John Kozy: The US Supreme Court and "The Rule of Flaw"

The Supreme Court's only armor is the cloak of public trust, its sole ammunition, the collective hupes of our society. Irving R Kaufman. The Supreme Court of the United States is an institution that has failed in every possible way. It is notorious for having issued iniquitous opinions. It has not only failed to resolve, but has exacerbated conflicts, and it has consistently negated the ideals the founding fathers wrote in the Preamble of the Constitution. The ultimate consequence is that any American is deluded, who believes that America can be changed substantively by using the electoral process. Identifying failed institutions is not difficult, changing them is. The Supreme Court of the United States, often referred to by the acronym SCOTUS in a veiled attempt to to personify it, is an institution that has failed in every possible way. It is notorious for having issued iniquitous opinions. It has not only failed to resolve but has exacerbated conflicts, and it has consistently negated the ideals the founding fathers wrote into the Preamble of the Constitution.
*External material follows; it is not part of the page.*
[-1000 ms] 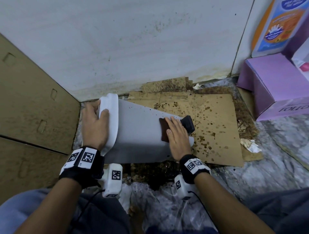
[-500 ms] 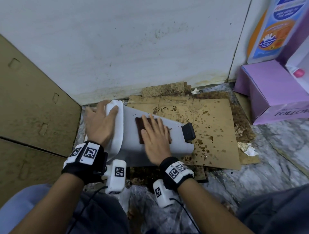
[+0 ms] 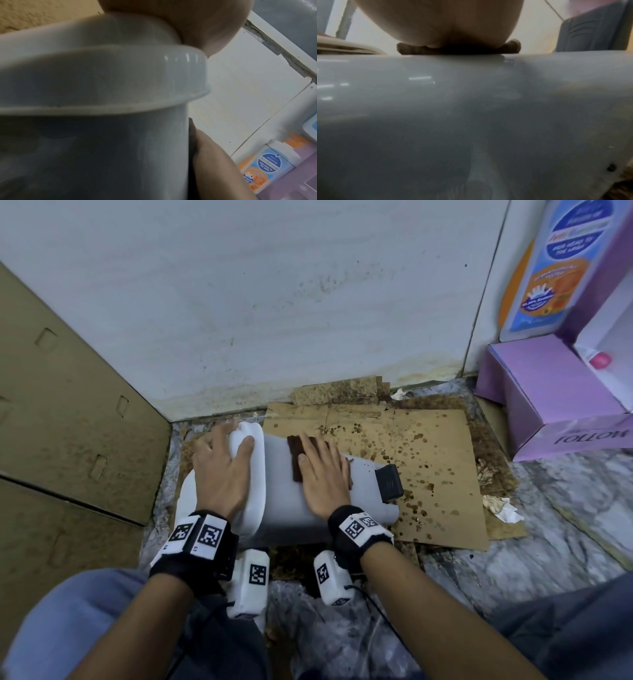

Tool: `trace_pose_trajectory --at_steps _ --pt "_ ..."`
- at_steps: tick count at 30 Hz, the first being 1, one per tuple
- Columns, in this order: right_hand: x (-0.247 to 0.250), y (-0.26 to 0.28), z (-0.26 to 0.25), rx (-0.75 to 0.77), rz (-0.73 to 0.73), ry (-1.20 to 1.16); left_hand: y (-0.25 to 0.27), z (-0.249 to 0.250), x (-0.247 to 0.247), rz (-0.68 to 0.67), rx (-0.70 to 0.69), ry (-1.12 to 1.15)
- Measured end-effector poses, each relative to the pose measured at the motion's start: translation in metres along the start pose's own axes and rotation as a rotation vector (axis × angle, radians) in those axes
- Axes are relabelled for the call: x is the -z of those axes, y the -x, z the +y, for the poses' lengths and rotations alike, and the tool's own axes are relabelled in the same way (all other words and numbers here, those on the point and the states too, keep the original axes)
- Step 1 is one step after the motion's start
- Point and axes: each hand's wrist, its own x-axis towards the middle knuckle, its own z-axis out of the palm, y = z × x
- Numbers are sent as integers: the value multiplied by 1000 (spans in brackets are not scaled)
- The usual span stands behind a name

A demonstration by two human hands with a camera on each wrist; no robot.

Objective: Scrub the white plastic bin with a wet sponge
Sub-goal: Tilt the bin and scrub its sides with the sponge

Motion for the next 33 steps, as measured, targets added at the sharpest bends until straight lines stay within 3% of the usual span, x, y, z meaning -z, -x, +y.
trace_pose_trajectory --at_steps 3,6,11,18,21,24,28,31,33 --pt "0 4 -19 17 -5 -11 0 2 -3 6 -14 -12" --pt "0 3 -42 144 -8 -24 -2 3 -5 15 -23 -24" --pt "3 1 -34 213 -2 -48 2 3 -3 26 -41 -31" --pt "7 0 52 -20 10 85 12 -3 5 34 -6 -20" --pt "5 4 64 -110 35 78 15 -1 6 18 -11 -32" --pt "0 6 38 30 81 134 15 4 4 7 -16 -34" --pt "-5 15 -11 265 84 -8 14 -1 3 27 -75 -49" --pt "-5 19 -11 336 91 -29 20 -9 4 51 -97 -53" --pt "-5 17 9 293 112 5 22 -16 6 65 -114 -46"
SCOTUS, as far back as 1803, usurped the Constitution and converted the incipient enlightenment nation into an endarkened reactionary one. Some, of course, will disagree, who believe that SCOTUS is not a failed institution, but the American people are slowly but surely coming to the conclusion that it is: "Just 44 percent of Americans approve of the job the Supreme Court is doing, and three quarters say the justices' decisions are sometimes influenced by their personal or political views, according to a poll conducted by The New York Times and CBS News. Those findings are a fresh indication that the Court's standing with the public has slipped significantly in the past quarter century, according to surveys conducted by several polling organizations. Approval was as high as 66 percent in the late 1980s, and by 2000 approached 50 percent."